Have a problem? Think of what you WANT them to do INSTEAD. I.e., need to move pup, teach him to move himself. Hard as puppy I know, but don't allow him to sleep places you don't want to move him from. Make sure he's sleeping in his crate, and if he doesnt wake up in the night to go to the bathroom, don't bother waking up to take him out! Better for you and him!


----------



## gingerling (Jun 20, 2015)

Does the growl result from you either touching them or getting close? If so, avoid these situations, call them off the couch and give them some space. It's inadvisable to actually grab a dog that's being protective. If you get a growl, clap your hands loudly and say "No!". They are Vizslas, they will stop.

We often spend so much time marveling at how (better than) human they are that we also get upset when they act it....like not being disturbed when asleep...and every instance of something we do no like doesn't need to be trained away...just acknowledged and avoided.

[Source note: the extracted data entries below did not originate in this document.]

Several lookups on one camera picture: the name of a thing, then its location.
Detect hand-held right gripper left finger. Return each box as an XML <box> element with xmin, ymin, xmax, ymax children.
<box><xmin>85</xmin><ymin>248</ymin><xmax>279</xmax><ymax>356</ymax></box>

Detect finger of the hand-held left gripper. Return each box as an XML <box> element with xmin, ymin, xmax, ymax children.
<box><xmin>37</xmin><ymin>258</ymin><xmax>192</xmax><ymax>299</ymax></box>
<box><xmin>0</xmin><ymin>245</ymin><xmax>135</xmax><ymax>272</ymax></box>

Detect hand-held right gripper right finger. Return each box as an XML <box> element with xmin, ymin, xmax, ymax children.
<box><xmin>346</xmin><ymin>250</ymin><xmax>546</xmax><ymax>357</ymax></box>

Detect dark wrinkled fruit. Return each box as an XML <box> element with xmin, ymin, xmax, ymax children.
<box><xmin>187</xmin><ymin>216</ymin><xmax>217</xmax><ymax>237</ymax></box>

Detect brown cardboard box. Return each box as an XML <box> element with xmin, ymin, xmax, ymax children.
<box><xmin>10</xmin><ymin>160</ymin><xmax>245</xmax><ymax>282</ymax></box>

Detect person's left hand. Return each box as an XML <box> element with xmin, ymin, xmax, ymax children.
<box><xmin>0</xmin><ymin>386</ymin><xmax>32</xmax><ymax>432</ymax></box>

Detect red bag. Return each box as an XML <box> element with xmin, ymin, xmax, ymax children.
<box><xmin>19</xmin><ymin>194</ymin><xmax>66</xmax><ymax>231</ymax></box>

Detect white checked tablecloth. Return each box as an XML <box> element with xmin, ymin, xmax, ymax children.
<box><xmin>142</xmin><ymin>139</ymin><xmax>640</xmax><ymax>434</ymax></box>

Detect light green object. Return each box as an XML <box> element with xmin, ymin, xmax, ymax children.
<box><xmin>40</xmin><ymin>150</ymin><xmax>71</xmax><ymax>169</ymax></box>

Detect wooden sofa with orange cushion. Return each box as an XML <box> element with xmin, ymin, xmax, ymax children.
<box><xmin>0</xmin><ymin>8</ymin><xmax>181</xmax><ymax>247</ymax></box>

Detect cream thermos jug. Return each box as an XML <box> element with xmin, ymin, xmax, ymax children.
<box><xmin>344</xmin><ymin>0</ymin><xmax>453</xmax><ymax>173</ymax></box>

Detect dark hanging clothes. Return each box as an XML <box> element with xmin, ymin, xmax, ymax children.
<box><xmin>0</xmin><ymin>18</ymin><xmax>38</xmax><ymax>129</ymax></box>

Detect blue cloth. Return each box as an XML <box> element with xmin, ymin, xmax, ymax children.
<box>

But don't grab a V that's growling.


----------



## cristiv82 (Nov 13, 2017)

Thank you all so much!!


----------



## Shayla Bond (Oct 4, 2017)

It's from trying to physically move him or pick him up. It's really only happened a handful of times. As I said, we've navigated around it. We try not to create a situation in which it will happen. 

I absolutely agree with you gingerling. We have done what the trainer said, but really I just think it's all avoidable. 

Now we clap loud to wake him up and get really excited so he's fully awake. He's a bit too high on the couch to get down alone right now, so until then no couch. 

He's fine when he's sleeping if we come up an cuddle or scratch him - loves it. Just being moved from a comfy spot or his crate when alseep, not down with it. He doesnt show his teeth so it hasn't seemed "aggressive" per say, but it's definitely an unhappy gurgle and pushes his feet into the ground in resistance. We don't want that to evolve.


----------



## NutterButter (Mar 5, 2016)

Our Sadie does not like to be picked up or moved when she is tired and on the couch. Over a long time period we have learned all her quirks (she is a rescue dog) and I got nailed a couple of times before I learned how to pick her up and if we want her off a bed we use a water squirt bottle rather than trying to manhandle her. So in our case anyway we warn visitors and let sleeping dogs alone just less stress for all of us. We put her bed on the couch at night and she has a routine of waking up, sneezing, shaking twice and then coming in at 6:30am and sitting by my bedside staring at me until I pet her and get up which is followed by much joyful pouncing and spinning on the floor. So, no way with this now perfect routine would we try to banish her from the couch. Good luck you will eventually be trained properly by your Vizsla.


----------